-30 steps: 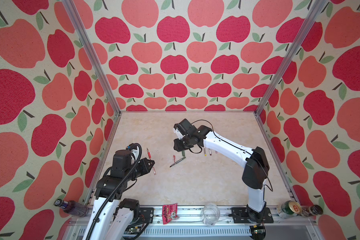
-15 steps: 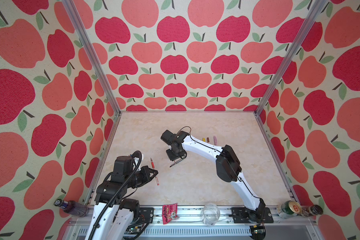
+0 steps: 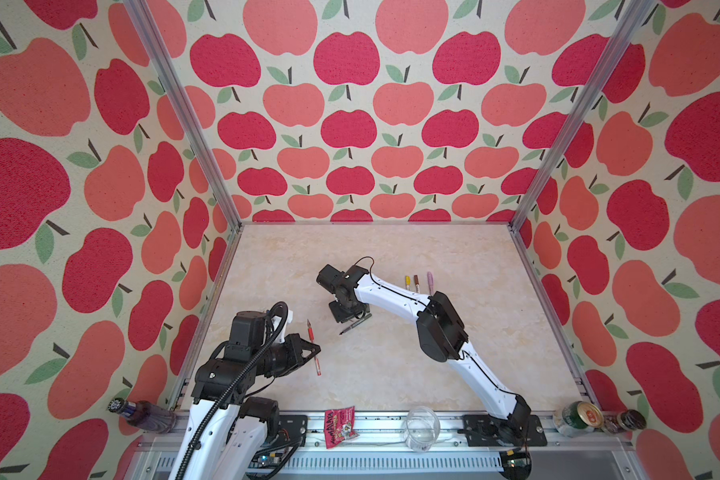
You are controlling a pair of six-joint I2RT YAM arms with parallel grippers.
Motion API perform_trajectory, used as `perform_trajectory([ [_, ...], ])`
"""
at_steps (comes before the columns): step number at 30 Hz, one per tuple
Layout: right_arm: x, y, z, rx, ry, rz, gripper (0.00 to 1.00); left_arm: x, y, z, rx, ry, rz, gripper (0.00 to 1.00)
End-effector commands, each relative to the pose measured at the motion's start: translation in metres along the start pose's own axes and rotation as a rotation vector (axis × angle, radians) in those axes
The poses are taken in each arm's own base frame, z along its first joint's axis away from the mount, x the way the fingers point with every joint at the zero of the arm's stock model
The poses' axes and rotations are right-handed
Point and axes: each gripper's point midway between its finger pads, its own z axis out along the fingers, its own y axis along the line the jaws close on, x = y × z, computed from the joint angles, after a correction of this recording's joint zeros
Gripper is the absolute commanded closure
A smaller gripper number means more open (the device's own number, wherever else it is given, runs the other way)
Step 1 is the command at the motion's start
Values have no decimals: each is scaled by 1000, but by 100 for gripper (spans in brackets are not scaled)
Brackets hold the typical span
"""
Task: Insert the pens into the pen caps
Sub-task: 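Move the right gripper down to the red cap and grasp it, then lift the red cap off the table with the right gripper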
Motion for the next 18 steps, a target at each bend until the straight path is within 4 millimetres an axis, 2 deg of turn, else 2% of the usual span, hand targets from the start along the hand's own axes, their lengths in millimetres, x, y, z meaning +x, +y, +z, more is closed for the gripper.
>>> perform_trajectory([
  [1,5,-8,12,38,38,26,73,5,-4,-2,11,20,21,95],
  [13,1,-11,10,43,25,40,88,3,-6,-2,15,22,33,94],
  [18,-8,-11,-3,22,-18,41,92,1,-4,-1,12,12,26,94],
])
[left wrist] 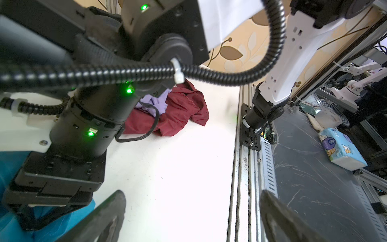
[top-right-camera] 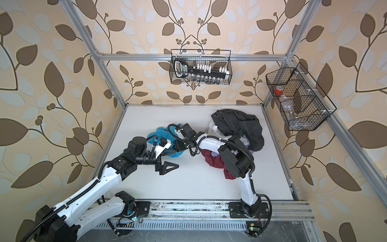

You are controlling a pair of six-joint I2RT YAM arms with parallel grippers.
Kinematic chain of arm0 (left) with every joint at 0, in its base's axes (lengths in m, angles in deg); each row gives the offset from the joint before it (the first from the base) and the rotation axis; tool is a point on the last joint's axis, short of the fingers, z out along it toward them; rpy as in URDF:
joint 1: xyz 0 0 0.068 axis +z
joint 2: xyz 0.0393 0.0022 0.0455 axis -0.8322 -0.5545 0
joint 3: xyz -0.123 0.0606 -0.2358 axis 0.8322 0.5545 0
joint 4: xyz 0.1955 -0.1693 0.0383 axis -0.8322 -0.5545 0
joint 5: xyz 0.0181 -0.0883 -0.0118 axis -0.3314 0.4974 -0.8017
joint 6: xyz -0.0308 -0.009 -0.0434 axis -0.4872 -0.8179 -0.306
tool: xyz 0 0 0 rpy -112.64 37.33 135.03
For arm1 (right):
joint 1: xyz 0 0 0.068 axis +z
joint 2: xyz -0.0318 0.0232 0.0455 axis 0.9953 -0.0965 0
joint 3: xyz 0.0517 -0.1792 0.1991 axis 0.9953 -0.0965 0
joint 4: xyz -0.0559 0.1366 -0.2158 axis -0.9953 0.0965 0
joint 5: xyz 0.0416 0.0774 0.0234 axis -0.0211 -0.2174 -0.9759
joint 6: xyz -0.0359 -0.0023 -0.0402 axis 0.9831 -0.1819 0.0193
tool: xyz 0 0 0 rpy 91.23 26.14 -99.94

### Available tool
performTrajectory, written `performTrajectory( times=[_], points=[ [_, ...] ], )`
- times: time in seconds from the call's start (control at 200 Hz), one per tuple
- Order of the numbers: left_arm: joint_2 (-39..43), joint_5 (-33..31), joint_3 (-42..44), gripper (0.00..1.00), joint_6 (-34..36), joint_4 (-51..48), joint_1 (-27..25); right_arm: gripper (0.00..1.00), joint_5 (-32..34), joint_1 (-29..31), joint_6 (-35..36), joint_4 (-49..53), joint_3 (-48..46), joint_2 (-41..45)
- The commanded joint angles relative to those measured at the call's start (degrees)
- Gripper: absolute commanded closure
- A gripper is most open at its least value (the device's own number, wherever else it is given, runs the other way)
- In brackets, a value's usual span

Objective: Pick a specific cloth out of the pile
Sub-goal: 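Set the teal shirt down on the table and open the right gripper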

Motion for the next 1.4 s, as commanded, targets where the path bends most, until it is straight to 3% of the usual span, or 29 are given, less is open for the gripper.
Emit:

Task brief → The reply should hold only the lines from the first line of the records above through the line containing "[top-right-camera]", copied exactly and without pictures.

Exercise output →
-30 steps: 
-15 steps: 
+0 steps: 
You are controlling a pair of six-joint I2RT YAM arms with parallel grippers.
Motion API perform_trajectory, used as `perform_trajectory([ [_, ...], ])`
"""
at_steps (comes before the columns): step number at 30 Hz, one per tuple
Layout: right_arm: x, y, z, rx, ry, rz, gripper (0.00 to 1.00); left_arm: x, y, z, rx, ry, rz, gripper (0.00 to 1.00)
End-effector commands, each relative to the pose measured at the motion's start: translation in metres along the start pose's own axes and rotation as a rotation vector (axis × angle, radians) in those axes
The poses are taken in each arm's own base frame, z along its first joint's axis away from the mount, x the way the fingers point with every joint at the zero of the arm's stock model
The poses' axes and rotations are right-handed
Point and axes: each gripper's point midway between its finger pads, its own z axis out along the fingers, its own y axis along the line the jaws close on, x = y × z, computed from the joint angles, after a correction of this recording's joint zeros
Gripper is the absolute commanded closure
A smaller gripper number means more open (the device's own number, wherever else it is given, runs the other way)
Step 1 is the command at the motion's start
Values have no decimals: each is scaled by 1000, but by 100 for gripper (spans in brackets are not scaled)
Brackets hold the typical span
"""
Task: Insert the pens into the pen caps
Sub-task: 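Move the right gripper down to the red cap and grasp it, then lift the red cap off the table with the right gripper
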Motion for the next 18 steps, a target at each bend until the straight path is within 4 millimetres an axis, 2 deg of turn, else 2% of the usual span, hand targets from the start along the hand's own axes, their lengths in millimetres, x, y, z meaning +x, +y, +z, more is closed for the gripper.
>>> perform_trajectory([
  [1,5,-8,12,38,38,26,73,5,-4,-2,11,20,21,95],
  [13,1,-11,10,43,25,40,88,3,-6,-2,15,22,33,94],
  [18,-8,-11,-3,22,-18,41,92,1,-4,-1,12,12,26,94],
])
[left wrist] 
[top-right-camera] 

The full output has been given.